Mi abuela materna solía repetir el refrán de <<obras son amores y no buenas razones>>. En contra de este aforismo tan sensato, la élite socialista corre por otros derroteros y se complace, al modo socrático, en refugiarse en teorías y conceptos para, de paso, desde las alturas del poder, o sea, desde la atalaya de sus nubes, negar hechos, enterrar evidencias y crear simulacros geométricos.¿Así que es progresista que a los que menos tienen se les robe el derecho de disfrutar de una educación de calidad? Para José María Maravall, antiguo Ministro de Educación y alma mater de ese desastre educativo que, con resabios protestantes, se llamó “Reforma”, sí lo es, sí es progresista. De hecho, en su libro El control de los políticos (2003) no oculta que cuanto más bajo es el nivel de educación, mayores son las probabilidades de que un Gobierno socialista sea defendido.

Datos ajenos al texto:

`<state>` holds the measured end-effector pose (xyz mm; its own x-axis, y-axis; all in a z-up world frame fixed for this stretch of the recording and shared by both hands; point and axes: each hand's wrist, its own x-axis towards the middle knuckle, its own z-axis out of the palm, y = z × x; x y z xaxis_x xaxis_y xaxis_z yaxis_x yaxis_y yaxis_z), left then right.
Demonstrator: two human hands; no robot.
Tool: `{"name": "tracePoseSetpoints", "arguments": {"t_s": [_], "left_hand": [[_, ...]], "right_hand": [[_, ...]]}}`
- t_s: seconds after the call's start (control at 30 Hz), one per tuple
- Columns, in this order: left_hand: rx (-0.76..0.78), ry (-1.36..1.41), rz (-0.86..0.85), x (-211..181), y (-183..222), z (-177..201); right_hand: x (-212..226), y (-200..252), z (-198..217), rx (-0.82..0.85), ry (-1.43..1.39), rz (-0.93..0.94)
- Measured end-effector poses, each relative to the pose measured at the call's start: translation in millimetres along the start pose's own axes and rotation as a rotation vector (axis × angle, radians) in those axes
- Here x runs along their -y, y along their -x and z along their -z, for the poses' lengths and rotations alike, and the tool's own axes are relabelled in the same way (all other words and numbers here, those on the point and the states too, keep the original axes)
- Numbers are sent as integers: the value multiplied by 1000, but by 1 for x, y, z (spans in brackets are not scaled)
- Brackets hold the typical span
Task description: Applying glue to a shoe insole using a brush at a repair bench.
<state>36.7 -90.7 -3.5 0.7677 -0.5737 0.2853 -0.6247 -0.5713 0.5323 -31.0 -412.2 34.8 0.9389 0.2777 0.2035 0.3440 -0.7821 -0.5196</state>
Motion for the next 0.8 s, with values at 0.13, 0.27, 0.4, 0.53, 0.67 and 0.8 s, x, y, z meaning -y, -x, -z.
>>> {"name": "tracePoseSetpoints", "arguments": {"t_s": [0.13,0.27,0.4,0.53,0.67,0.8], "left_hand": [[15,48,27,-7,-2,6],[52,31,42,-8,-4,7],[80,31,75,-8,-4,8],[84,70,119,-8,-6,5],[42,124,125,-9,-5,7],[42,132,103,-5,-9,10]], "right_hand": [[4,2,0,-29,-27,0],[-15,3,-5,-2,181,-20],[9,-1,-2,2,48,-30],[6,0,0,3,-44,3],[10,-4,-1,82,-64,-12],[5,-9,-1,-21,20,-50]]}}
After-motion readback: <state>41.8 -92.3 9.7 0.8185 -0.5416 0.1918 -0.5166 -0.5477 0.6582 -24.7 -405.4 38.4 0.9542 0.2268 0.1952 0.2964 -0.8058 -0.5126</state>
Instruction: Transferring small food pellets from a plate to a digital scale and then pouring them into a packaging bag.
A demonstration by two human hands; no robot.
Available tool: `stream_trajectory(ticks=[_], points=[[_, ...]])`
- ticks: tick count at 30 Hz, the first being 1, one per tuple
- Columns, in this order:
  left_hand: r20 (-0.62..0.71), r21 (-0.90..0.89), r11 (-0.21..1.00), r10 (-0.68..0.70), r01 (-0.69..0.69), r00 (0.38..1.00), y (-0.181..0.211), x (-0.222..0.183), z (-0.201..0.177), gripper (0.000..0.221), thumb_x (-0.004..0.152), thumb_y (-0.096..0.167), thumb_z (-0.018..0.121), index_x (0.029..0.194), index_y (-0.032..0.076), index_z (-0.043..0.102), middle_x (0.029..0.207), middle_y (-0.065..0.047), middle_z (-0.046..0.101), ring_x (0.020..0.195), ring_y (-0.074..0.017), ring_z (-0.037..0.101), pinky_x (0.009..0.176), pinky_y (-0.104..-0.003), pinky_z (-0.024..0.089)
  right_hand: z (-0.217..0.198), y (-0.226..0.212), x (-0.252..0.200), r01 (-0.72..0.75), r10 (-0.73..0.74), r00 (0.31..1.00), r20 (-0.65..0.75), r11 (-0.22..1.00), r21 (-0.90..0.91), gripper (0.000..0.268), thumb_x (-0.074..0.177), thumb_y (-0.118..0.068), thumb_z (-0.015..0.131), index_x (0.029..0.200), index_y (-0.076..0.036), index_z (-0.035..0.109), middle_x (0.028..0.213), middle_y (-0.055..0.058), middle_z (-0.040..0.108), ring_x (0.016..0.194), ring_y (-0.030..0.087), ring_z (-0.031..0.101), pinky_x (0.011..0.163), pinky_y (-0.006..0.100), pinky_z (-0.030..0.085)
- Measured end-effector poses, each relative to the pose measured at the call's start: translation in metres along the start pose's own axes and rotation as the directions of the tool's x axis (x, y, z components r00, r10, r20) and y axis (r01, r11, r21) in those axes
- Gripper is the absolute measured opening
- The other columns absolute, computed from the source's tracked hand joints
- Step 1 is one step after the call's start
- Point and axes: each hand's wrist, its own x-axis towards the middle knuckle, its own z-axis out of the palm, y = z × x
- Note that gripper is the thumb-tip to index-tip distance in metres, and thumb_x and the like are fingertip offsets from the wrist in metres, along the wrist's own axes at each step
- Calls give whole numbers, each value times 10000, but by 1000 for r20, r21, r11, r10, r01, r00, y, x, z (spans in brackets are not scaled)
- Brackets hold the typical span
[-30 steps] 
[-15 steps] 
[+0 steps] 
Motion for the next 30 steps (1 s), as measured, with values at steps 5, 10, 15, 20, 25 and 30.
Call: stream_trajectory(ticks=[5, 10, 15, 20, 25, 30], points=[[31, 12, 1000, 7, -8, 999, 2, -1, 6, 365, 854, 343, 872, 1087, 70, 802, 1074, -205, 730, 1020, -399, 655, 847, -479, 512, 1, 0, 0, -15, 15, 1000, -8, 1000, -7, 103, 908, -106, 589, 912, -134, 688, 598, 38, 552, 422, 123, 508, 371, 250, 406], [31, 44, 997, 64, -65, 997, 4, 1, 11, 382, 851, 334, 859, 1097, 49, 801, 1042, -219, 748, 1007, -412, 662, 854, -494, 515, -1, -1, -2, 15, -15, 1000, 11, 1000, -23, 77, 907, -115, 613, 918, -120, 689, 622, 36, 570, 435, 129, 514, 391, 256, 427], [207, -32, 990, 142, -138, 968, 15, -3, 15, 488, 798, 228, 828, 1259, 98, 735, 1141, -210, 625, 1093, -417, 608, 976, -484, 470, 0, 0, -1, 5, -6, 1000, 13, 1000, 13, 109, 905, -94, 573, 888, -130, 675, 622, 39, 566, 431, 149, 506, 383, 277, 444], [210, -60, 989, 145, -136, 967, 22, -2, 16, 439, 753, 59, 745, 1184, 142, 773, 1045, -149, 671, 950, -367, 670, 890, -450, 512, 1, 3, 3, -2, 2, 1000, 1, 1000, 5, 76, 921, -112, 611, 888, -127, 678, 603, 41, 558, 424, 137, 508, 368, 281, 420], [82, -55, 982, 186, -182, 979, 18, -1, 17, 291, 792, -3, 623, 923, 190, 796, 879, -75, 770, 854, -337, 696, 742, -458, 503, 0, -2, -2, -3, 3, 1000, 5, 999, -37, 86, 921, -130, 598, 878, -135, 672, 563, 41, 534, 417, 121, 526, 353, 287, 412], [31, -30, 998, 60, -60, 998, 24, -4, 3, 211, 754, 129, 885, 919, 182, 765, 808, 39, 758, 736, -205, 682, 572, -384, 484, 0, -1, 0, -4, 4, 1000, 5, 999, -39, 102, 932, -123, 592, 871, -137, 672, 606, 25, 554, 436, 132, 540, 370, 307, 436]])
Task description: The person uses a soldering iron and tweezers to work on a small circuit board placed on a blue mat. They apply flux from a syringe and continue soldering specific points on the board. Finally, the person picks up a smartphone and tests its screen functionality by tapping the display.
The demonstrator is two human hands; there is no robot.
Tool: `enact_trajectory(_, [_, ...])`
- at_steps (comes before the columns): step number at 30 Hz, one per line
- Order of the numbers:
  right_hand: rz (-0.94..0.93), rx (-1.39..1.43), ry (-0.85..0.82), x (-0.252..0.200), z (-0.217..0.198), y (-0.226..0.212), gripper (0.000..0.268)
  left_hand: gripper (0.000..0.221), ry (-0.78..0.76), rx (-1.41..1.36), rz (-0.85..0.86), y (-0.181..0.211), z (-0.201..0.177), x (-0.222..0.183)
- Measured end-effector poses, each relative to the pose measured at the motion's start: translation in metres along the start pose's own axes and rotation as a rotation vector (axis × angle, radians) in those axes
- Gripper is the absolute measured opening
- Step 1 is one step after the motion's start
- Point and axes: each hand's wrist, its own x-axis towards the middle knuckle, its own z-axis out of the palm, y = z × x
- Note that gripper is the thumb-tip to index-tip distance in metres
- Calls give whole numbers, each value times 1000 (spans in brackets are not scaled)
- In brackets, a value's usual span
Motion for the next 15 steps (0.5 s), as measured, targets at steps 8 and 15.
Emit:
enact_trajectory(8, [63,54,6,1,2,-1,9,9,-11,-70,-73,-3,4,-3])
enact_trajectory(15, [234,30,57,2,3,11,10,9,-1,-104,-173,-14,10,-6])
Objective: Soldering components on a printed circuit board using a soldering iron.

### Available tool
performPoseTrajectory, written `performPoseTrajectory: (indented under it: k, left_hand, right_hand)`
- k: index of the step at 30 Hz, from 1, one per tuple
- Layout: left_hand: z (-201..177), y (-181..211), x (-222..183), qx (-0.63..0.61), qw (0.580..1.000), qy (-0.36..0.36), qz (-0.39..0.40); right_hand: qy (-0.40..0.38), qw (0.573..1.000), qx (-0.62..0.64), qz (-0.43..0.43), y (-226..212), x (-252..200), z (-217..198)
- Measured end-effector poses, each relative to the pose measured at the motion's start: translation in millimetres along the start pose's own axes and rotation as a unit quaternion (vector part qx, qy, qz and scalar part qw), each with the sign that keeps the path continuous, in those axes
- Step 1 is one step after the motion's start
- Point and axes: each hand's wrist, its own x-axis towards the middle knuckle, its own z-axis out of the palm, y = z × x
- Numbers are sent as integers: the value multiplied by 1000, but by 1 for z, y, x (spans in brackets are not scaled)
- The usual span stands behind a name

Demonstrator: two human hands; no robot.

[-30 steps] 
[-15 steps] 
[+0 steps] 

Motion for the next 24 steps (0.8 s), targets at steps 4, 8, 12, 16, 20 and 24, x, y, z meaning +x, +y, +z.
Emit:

Politizada la educación hasta niveles terribles, la enseñanza en España se mantiene a cualquier precio y corrompiendo todo lo que toca. Por cierto, entre sus efectos se encuentra el que una minoría <<está llamada a utilizar su talento [... mientras] los otros millones de personas deben ser privados de la posibilidad de emplear su cerebro>>. Así, en estos términos tan duros se expresaba Jean Waclaw Makhaiski en su desconocido ensayo El socialismo científico (1900). Sin duda, las declaraciones de este socialista polaco vienen muy a cuento, y más cuando desde la carta de navegación de la Lo(gs)e se perfila la nece(si)dad de convertir los centros de enseñanza en Esparta, o sea, en lugares en los que, como en esa antigua ciudad griega, no hay sitio para futuros poetas, artistas, arquitectos, futuras filósofas, escritoras, científicas… porque, entre otras cosas, se odia, persigue e infravalora el conocimiento.

Con un 28’4% de tasa de abandono escolar y aumentando, y un 46% de paro juvenil, identificar el éxito de un sistema educativo con la perdurabilidad de su modelo ideológico es, cuando menos, una aberración. Y, reconozcámoslo de una vez, quienes toman las decisiones destinadas a mantener y apoyar la ESO no son individuos incultos. Son personas y grupos cosmopolitas que llevan a sus hijos a centros educativos de calidad, al tiempo que para sus no-hijos amordazan la libertad de conocimiento y legalizan la promoción automática en la ESO y permiten al discente con todas las asignaturas suspendidas pasar a cursos superiores e, incluso, otorgan títulos de ESO a quienes no aprueban, y zanjan a la mitad el tramo de bachillerato, tras reducir el trabajo del profesorado a una sucesión infinita de esperpentos y defender que alumnas y alumnos pueden alcanzar todo tipo de destrezas sin haber adquirido conocimientos.

Ni que decir tiene que para construir una educación de calidad los políticos tienen que alejarse del canchal de las ideologías, ya que, de lo contrario, tenderán a confundir educación con politización, a matar la figura del profesor y... a impedir elitistamente la preparación y promoción de los sectores más deprimidos de nuestra sociedad.